Opinion: Global warming is a crisis of inequality
Climate change-driven disasters often strike hardest where inequality, colonial legacies, and poor infrastructure leave communities most exposed and least protected.
Friederike Otto writes for The Guardian.
In short:
- Climate scientist Friederike Otto argues that the true drivers of climate disasters are exposure and vulnerability — factors shaped by poverty, colonialism, and systemic injustice — not simply changes in weather patterns.
- Her research into recent floods in Nigeria and drought in Madagascar shows that while climate change plays a role, failures in infrastructure, governance, and equity are often more decisive.
- Otto critiques climate science for focusing narrowly on physics, calling for a broader lens that includes political, historical, and social dimensions in understanding and addressing climate impacts.
Key quote:
“Climate change is a symptom of this global crisis of inequality and injustice, not its cause.”

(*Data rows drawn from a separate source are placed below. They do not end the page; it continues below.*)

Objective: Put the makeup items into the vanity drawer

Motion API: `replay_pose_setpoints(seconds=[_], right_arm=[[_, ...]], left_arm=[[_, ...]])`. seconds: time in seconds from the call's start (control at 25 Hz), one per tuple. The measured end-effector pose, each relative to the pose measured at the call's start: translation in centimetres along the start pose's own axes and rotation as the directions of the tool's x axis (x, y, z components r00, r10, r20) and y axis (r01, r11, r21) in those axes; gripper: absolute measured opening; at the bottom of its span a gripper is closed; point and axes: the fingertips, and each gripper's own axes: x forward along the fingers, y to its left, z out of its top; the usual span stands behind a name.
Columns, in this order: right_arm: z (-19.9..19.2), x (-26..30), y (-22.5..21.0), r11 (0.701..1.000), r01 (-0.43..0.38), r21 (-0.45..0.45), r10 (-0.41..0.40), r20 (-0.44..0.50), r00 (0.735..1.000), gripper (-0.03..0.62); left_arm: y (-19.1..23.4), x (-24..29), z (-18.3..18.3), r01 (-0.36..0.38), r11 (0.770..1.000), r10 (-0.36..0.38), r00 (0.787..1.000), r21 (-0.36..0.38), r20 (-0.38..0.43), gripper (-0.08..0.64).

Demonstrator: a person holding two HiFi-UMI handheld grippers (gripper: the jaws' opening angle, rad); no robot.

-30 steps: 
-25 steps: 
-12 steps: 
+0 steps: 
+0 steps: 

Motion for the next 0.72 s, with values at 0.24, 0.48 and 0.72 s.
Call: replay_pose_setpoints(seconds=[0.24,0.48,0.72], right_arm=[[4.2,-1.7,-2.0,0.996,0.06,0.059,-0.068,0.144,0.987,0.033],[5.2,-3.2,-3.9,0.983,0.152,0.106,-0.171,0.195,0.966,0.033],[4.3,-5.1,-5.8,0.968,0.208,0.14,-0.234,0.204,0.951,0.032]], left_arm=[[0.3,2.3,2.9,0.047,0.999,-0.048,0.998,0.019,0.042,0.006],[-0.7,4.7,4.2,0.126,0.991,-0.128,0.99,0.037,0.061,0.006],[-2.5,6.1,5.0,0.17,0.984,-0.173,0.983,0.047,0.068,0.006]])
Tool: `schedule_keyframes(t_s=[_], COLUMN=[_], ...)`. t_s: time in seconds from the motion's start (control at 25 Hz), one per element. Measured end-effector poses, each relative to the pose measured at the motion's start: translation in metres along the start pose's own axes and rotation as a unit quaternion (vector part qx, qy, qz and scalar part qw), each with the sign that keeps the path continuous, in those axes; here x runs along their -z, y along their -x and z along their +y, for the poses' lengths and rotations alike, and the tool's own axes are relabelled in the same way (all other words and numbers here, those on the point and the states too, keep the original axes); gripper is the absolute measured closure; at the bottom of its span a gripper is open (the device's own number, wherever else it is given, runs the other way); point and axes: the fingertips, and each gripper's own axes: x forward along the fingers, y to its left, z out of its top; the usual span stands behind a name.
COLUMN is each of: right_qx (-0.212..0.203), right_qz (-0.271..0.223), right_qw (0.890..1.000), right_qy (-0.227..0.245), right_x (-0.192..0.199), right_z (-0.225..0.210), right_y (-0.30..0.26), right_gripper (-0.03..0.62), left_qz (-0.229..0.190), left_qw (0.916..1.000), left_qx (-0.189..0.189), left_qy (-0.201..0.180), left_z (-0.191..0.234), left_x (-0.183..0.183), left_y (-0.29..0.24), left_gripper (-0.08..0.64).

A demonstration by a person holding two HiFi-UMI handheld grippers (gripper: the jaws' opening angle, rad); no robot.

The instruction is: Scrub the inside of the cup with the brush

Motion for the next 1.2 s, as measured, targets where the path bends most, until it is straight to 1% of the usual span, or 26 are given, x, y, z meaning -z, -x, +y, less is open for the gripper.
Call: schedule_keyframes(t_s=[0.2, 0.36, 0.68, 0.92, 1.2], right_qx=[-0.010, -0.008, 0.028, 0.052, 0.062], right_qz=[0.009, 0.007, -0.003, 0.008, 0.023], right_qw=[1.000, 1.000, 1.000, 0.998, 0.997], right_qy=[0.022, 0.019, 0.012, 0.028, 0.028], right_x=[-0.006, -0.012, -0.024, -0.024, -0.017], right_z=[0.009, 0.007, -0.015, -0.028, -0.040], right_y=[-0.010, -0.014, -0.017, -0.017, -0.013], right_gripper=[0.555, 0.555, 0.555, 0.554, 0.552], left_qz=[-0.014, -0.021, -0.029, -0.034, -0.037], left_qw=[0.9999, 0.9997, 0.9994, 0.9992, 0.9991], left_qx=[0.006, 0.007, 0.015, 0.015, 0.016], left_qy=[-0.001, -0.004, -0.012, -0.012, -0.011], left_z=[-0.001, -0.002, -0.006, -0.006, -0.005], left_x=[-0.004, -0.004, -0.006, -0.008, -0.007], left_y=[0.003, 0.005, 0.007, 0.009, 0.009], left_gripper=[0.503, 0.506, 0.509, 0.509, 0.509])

— Friederike Otto, associate professor, Global Climate Science Programme
Why this matters:
In many parts of the world, communities facing the brunt of climate disasters — like flooding, droughts, and extreme heat — have long been trapped in cycles of vulnerability shaped by colonial exploitation, racial inequality, and economic neglect. These disasters don't occur in a vacuum; the scale of suffering often reflects a failure to invest in people and infrastructure, not just the wrath of nature. Climate science rooted only in physics cannot fully explain why a flood becomes a humanitarian catastrophe. If climate policy continues to ignore these power imbalances, it risks reinforcing the very injustices that make global warming so deadly in the first place.